Backup my data to AWS S3 Glacier

Table of Contents

🛡️ The 3-2-1 backup rule: Your data’s helmet

Are you familiar with the 3-2-1 backup rule?
It’s a CRUCIAL rule in my opinion.
If you don’t do it, it’s like riding a bike or a scooter without a helmet: as long as nothing has happened to you, you don’t realize the risk.

The 3-2-1 backup rule is:

  • 3 copies of your data
    ➡️ This means you must have three separate copies of your data.
    For example, 1 copy on your PC and 2 backup copies.
  • 2 types of media
    ➡️ Copies must be stored on at least two different types of media.
    For example, a hard drive and cloud storage (like AWS S3 Glacier).
  • 1 remote copy
    ➡️ At least one of the copies must be stored remotely.
    In the cloud, at a friend’s house, etc.

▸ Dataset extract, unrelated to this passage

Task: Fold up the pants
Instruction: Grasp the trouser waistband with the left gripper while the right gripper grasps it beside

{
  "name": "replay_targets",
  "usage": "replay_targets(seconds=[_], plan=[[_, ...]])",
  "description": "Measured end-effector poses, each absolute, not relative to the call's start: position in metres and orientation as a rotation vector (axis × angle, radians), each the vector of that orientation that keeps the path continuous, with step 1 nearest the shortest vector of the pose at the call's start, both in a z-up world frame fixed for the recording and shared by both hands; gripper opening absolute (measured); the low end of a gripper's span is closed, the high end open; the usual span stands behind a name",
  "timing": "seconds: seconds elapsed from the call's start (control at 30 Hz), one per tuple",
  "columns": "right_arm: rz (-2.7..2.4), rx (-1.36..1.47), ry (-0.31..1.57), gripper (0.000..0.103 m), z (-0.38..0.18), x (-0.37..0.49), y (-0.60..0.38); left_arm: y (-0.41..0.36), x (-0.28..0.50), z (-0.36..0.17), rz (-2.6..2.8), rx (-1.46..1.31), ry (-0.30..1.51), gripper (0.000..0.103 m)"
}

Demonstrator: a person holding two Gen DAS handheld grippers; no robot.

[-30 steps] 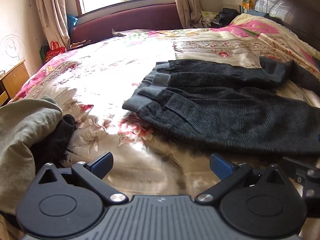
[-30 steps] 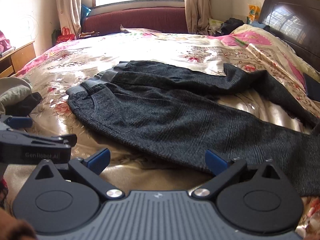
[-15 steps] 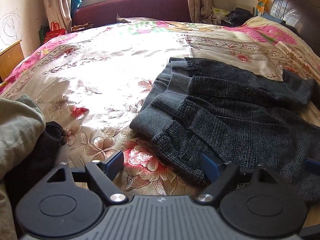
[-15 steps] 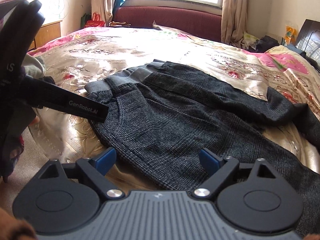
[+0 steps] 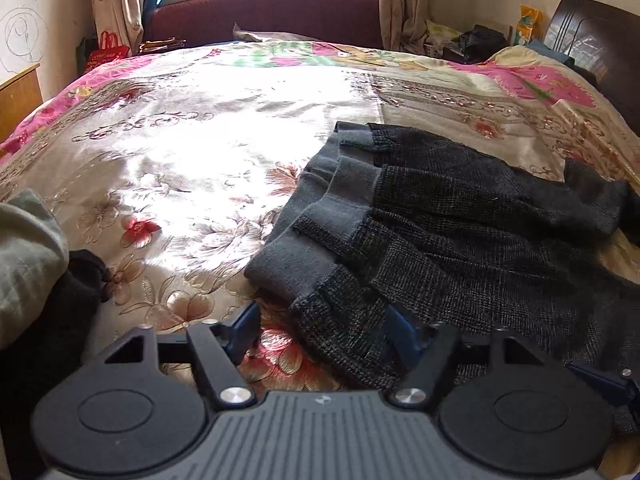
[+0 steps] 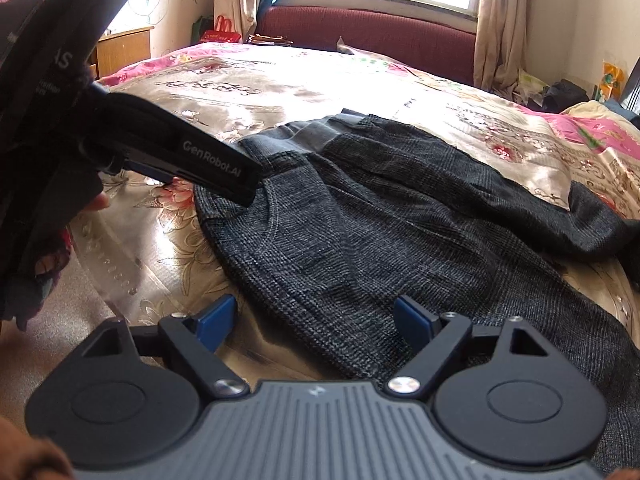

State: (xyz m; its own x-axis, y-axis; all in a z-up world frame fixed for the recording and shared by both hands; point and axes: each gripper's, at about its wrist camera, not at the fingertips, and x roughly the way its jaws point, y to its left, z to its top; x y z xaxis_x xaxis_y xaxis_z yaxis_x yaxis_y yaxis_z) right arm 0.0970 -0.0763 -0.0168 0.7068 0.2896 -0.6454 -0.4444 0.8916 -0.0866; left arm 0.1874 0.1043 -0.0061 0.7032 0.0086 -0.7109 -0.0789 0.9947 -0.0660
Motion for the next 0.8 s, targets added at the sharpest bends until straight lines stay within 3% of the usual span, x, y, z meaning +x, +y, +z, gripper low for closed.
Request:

So since I realized the loss I suffered when I didn’t have a headset, I apply this rule mainly to the photos and videos on my NAS which are irreplaceable memories.

❌ Why I ditched Synology’s Glacier Backup app

Synology provides an app called Glacier Backup, but in my experience:

  • It’s obsolete and no longer maintained.
  • It crashes randomly.
  • Logs are almost non-existent, making debugging impossible.
  • It completely stopped working for me a few weeks ago, with no clear reason.

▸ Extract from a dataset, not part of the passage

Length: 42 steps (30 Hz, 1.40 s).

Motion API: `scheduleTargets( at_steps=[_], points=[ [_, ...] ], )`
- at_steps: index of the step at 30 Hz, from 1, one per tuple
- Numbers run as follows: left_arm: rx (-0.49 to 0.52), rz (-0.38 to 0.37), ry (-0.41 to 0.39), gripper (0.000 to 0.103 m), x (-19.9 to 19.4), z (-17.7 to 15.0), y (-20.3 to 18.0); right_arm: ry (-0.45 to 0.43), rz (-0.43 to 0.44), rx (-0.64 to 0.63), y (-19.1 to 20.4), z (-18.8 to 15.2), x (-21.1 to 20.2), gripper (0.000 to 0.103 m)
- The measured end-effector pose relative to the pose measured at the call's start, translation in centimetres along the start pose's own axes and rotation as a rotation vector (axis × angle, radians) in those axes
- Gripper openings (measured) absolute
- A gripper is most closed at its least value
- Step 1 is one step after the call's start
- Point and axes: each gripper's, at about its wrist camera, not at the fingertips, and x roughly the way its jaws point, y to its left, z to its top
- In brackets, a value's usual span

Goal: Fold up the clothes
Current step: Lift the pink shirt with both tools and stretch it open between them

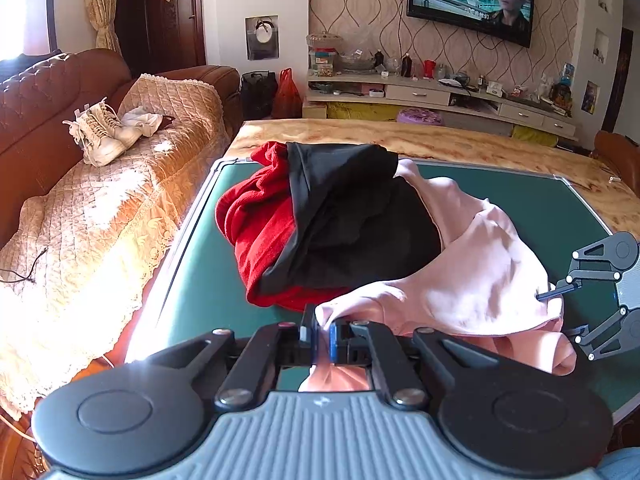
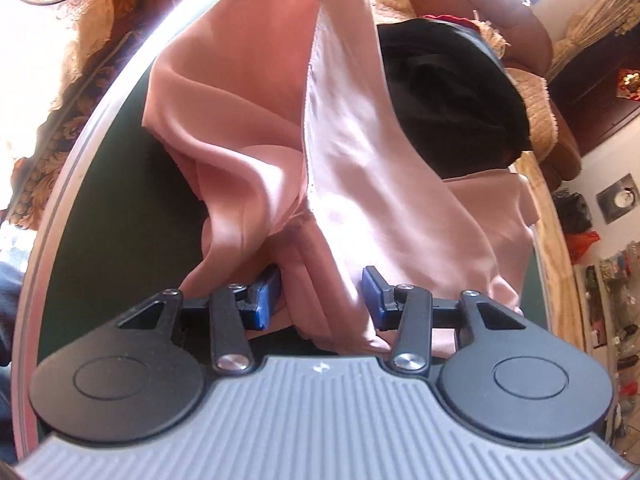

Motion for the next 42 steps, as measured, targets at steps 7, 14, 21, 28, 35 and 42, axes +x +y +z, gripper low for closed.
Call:
scheduleTargets(
  at_steps=[7,14,21,28,35,42],
  points=[
    [0.001,0.003,0.012,0.006,0.0,-0.5,-1.2,-0.028,-0.049,0.191,-0.8,-1.4,-3.0,0.006],
    [0.053,-0.050,-0.053,0.006,-5.5,0.3,-6.3,-0.232,-0.290,0.629,-0.5,-3.1,-15.9,0.005],
    [0.085,-0.171,-0.097,0.006,-12.9,2.8,-12.2,-0.305,-0.486,0.926,1.8,-4.7,-29.0,0.005],
    [0.020,-0.293,-0.022,0.006,-12.1,9.3,-13.6,-0.341,-0.520,1.140,-0.7,-7.3,-35.0,0.005],
    [0.046,-0.231,0.027,0.006,0.2,21.9,-16.5,-0.166,-0.589,1.269,-13.7,-14.0,-30.5,0.005],
    [0.005,-0.116,-0.186,0.006,7.3,37.0,-21.4,-0.191,-0.861,1.297,-28.7,-17.5,-30.8,0.004]
  ],
)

🔄 Why not use Hyper Backup app?

Hyper Backup is a more modern and reliable backup app on Synology. However, it doesn’t support Glacier Deep Archive directly. The only workaround is:

  1. Back up to a standard S3 bucket.
  2. Apply a lifecycle rule to transition the data to Glacier Deep Archive.

The problem? Lifecycle transitions are not immediate and can’t be scheduled. Since I back up daily, I ended up paying for S3 Standard storage for almost 24 hours every day which defeats the cost-saving purpose.

✅ The rclone alternative

rclone is a terribly powerful command line tool that manages a bunch of remote storage including AWS S3 Glacier.

So I built a script that use rclone to directly upload my NAS data to an AWS S3 bucket configured for Glacier Deep Archive. It gives me full control, direct sync, and reliable logging.

🛠️ How to set it up

Install rclone

Follow the documentation, it’s very simple.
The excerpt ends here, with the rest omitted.